** Task to complete **
Using the data below, please return every line exactly as given.

[Start of Attachment]

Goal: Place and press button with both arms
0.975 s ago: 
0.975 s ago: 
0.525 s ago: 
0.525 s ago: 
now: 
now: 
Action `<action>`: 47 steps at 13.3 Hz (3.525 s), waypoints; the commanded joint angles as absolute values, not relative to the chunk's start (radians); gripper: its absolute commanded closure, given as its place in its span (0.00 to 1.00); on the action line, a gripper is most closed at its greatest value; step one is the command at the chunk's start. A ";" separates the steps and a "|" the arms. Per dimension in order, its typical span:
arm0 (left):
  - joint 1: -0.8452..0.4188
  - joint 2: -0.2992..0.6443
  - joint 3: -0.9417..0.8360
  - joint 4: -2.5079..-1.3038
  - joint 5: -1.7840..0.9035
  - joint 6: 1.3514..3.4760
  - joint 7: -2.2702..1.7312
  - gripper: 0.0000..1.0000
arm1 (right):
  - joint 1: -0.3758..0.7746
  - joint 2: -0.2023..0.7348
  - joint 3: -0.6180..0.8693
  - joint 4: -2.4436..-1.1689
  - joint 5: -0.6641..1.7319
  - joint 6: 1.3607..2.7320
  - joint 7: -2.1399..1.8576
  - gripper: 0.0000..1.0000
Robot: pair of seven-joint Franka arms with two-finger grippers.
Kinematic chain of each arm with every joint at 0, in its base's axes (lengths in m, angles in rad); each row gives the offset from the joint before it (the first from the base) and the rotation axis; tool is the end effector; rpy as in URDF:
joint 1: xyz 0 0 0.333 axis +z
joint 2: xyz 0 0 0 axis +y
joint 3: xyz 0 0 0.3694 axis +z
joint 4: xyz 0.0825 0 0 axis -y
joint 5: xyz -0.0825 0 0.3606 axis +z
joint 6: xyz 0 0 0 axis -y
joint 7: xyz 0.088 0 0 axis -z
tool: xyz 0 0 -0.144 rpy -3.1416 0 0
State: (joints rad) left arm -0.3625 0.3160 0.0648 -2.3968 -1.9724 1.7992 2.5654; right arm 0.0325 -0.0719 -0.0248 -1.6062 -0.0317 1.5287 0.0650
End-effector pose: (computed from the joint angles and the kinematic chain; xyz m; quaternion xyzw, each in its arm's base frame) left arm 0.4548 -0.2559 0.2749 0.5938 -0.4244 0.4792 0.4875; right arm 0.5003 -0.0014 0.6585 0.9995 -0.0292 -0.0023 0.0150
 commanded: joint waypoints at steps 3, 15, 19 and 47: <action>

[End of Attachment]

** Written response **
Goal: Place and press button with both arms
0.975 s ago: 
0.975 s ago: 
0.525 s ago: 
0.525 s ago: 
now: 
now: 
Action `<action>`: 47 steps at 13.3 Hz (3.525 s), waypoints; the commanded joint angles as absolute values, not relative to the chunk's start (radians); gripper: its absolute commanded closure, given as its place in its span (0.00 to 1.00); on the action line, a gripper is most closed at its greatest value; step one is the command at the chunk's start. A ";" separates the steps and a "|" the arms. Per dimension in order, its typical span:
arm0 (left):
  - joint 1: -0.8452..0.4188
  - joint 2: -0.2992..0.6443
  - joint 3: -0.9417..0.8360
  - joint 4: -2.5079..-1.3038
  - joint 5: -1.7840..0.9035
  - joint 6: 1.3514..3.4760
  - joint 7: -2.2702..1.7312
  - gripper: 0.0000..1.0000
arm1 (right):
  - joint 1: -0.3758..0.7746
  - joint 2: -0.2023..0.7348
  - joint 3: -0.6180..0.8693
  - joint 4: -2.4436..-1.1689
  - joint 5: -0.6641..1.7319
  - joint 6: 1.3607..2.7320
  - joint 7: -2.1399..1.8576
  - gripper: 0.0000..1.0000
Robot: pair of seven-joint Franka arms with two-finger grippers.
Kinematic chain of each arm with every joint at 0, in its base's axes (lengths in m, angles in rad); each row gives the offset from the joint before it (the first from the base) and the rotation axis; tool is the end effector; rpy as in URDF:
joint 1: xyz 0 0 0.333 axis +z
joint 2: xyz 0 0 0 axis +y
joint 3: xyz 0 0 0.3694 axis +z
joint 4: xyz 0.0825 0 0 axis -y
joint 5: xyz -0.0825 0 0.3606 axis +z
joint 6: xyz 0 0 0 axis -y
joint 7: xyz 0.088 0 0 axis -z
tool: xyz 0 0 -0.144 rpy -3.1416 0 0
State: (joints rad) left arm -0.3625 0.3160 0.0648 -2.3968 -1.9724 1.7992 2.5654; right arm 0.0325 -0.0719 -0.0248 -1.6062 -0.0317 1.5287 0.0650
End-effector pose: (computed from the joint angles and the kinematic chain; xyz m; quaternion xyzw, each in its arm's base frame) left arm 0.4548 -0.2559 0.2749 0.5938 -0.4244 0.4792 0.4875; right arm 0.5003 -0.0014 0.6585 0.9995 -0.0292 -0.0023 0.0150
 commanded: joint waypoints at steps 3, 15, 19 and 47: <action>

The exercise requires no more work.